Why People With Better Ideas Are Less Successful
We all have come across such people who seemingly have below average intelligence and yet they are super-successful. What exactly did they do right?
On the other hand, those full of great ideas are living a life of mediocrity. Why? Is it because of some divine power at play?
Well, it is convenient to blame it all on luck, but what if we can figure it out once and for all, and do what is needed to change this scenario for good?
What Are You Doing Wrong?
The first step would be to accept that you are doing something wrong. And the next one would be to carefully analyze what makes you different from those lucky SOBs.
Letting Perfectionism Get The Better Of You
At first glance, being a perfectionist looks like a positive trait, but it has its problems.
Being a perfectionist comes with a constant tendency to spend more time than needed ironing out the nitty gritty flaws that do not matter as much for the outcome.

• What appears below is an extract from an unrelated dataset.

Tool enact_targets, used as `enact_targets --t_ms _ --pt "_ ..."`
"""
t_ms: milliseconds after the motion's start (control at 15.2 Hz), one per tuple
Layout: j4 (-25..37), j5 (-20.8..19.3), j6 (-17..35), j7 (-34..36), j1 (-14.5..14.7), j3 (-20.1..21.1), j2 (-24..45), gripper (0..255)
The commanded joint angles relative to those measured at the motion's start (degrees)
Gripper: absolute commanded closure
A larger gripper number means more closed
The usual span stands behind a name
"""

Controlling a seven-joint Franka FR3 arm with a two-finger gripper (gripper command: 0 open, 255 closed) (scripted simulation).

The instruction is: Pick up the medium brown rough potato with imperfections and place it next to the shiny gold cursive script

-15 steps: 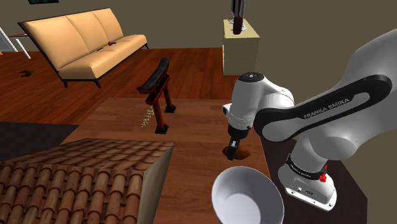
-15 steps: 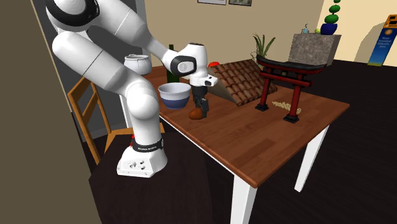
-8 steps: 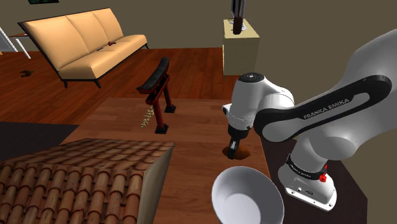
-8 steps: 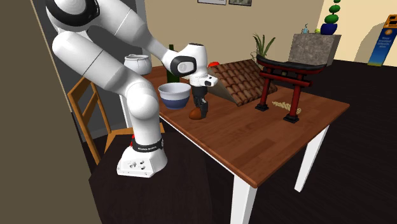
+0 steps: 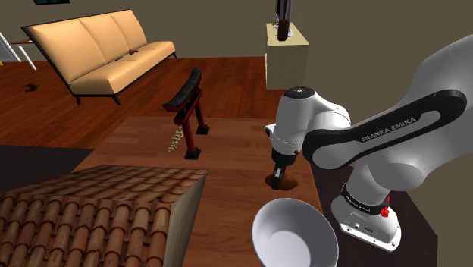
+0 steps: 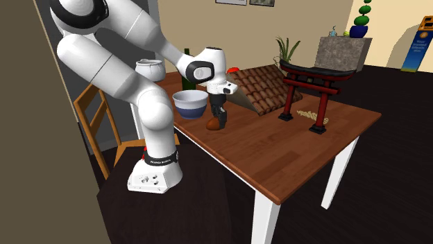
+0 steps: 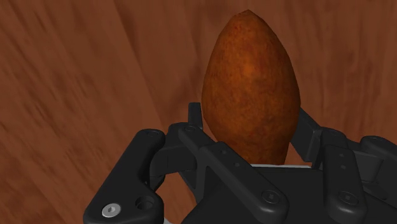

One must realize that many of these habits are merely an obsession to do things perfectly, regardless of how well they need to be done. As a rule of thumb, one must deliver whatever meets the requirement and then some more… But that’s it!
Being A Cynical Self-Critique
While it is a good habit to critically analyze one’s own work to ensure it is the best version of itself, this approach is not always helpful. For instance, if a client has requested a 500-word article and the writer spends an entire day bringing up with the best piece, it is simply not worth it. It may turn out to be a great writing piece, but with pathetic time management skills, which looks unprofessional. Sometimes it is good to leave something to the editor/reviewer.
Letting Self-Doubt Hinder Actions
A mind full of ideas can also be a mind full of doubts. The tendency to constantly doubt their feasibility makes the most amazing ideas useless. A more effective approach would be to start working on something and keep learning on the go, rather than waiting to start until one has learnt everything. This wait is often endless!
Fear Of The Unknown
Our minds have a tendency to protect us from facing our worst fears and this invisible protective enclosure can be hard to break. Because doing something new makes one vulnerable to confrontations and embarrassments, the mind concludes that it is best to do nothing instead. While the phrase ‘face your fears’ is a cliché, it works like a charm – try it.
An effective way to deal with those fears is to stop getting emotionally attached to your work, and its outcomes: failure or success. While it is okay to celebrate achievements, expecting this thrill to last forever can be detrimental to one’s future efforts.
A simple hack is to let the piece of work take all the appreciation and criticism, and not let it get to you.
Implementing ideas is always a bigger challenge than coming up with good ideas. It requires effective communication, knowledge of practicality, and ability to take things from point A to point B.
The way one communicates an idea determines the whole course of action for the people involved. A great novel made into a bad movie is the perfect example of a badly communicated good idea.
Some ideas look great on paper, but they are impossible to put into action. For instance, having a romantic dinner with your date on the top of Burj Khalifa sounds great but there is a little problem – you can’t get the permission to do so.
The most difficult part is going from 0 to 1, but after that, it is a lot easier to build over it and reach 100. While it is normal to be scared to start, but you are a sure shot failure until you don’t. A great way to change that is to work with whatever you have and keep building over it through experimentation, observation, and revision.
There is only so much one can learn without doing; even if you know a little, just do something with it.